Release date: 2014-11-17
Introduction: In the past 10 years, people's perception of the brain has grown rapidly. The tremendous developments in diagnostics and molecular techniques have uncovered some of the mysteries of the brain, and scientists are beginning to analyze these major discoveries and use them to respond to everyday behaviors and even diseases. The Scientific American edition reviews important 10 brain science studies and their significant contributions.
Scientist and author Lyall Watson once said: "We can never understand the brain." In the human head, hundreds of millions of neurons that constantly emit electrical signals form a dense network that has plagued scientists for centuries. However, in the past 10 years, people's awareness of this mysterious organ has grown rapidly. The tremendous developments in diagnostics and molecular techniques have uncovered some of the mysteries of the brain, and scientists are beginning to analyze these major discoveries and use them to respond to everyday behaviors and even diseases.

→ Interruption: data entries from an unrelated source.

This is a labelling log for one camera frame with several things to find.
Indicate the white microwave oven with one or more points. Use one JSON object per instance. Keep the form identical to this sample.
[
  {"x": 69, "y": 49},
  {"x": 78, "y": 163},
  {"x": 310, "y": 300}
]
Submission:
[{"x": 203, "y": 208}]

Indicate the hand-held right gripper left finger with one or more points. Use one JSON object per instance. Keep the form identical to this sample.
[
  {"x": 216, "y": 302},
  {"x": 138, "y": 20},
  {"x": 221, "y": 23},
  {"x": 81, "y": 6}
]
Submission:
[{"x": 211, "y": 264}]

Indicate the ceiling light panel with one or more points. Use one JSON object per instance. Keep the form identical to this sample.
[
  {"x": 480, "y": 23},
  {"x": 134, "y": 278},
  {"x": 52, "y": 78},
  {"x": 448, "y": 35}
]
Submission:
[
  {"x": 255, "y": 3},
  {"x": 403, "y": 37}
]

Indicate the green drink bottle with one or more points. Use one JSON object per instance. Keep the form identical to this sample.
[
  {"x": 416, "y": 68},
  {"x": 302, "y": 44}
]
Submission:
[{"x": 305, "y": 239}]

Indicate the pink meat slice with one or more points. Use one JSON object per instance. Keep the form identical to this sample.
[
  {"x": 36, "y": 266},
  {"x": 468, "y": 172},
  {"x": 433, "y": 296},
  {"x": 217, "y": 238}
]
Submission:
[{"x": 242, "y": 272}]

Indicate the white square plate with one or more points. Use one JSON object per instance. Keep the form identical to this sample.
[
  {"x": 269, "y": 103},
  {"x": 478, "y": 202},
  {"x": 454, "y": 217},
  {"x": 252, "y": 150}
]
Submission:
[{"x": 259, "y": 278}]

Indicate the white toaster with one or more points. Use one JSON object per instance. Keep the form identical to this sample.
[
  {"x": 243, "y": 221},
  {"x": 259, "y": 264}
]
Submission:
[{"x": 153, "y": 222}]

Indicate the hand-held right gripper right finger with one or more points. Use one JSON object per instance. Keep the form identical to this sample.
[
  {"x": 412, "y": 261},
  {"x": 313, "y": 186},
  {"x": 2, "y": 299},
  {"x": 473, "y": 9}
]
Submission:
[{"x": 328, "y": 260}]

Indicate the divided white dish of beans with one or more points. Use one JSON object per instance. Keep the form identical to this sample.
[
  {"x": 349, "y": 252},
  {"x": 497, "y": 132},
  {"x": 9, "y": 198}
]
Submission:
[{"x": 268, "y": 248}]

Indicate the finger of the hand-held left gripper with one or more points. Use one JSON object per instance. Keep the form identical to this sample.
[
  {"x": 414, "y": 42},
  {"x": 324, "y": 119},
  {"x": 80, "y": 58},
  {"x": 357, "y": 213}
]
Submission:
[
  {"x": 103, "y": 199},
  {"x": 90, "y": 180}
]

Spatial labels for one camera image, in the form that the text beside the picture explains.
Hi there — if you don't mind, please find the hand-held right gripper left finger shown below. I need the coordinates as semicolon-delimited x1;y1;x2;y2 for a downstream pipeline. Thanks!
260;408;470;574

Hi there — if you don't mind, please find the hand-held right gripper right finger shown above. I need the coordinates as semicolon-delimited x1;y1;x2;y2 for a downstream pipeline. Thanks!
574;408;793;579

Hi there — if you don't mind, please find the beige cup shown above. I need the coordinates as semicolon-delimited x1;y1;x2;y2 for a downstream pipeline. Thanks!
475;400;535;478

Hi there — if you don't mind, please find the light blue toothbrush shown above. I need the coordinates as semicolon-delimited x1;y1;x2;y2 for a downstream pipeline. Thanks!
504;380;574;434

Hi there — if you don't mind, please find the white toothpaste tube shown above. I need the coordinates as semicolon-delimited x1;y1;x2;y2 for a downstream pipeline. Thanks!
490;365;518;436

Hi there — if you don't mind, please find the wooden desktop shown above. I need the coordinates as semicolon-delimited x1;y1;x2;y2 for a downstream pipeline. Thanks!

Michael Stryker, a neuroscientist at the University of California, San Francisco, said: "Now the neuroscience has become completely different from the year, and it's a shame for colleagues who retired five years ago." Scientific American MIND Special Edition Review the 10 important brain science studies and their significant contributions.
1 Neurogenetics
Twenty years ago, in order to diagnose neurological diseases, doctors used expensive and invasive means of the brain, such as brain scans, spinal cord perforation, and biopsy. Some parents worry that the genetic diseases they carry will be passed on to their children. Today, many degenerative diseases, epilepsy and movement disorders are screened through quick and easy blood tests. Thanks to the human genome map completed in 2001, the Human Genome Project (HGP) set off a wave of new sequencing technologies that scientists have advanced to understand the genetic pathways that lead to neurological and psychiatric abnormalities.
The picture shows the Human Genome Exhibition in the National Museum of Natural History.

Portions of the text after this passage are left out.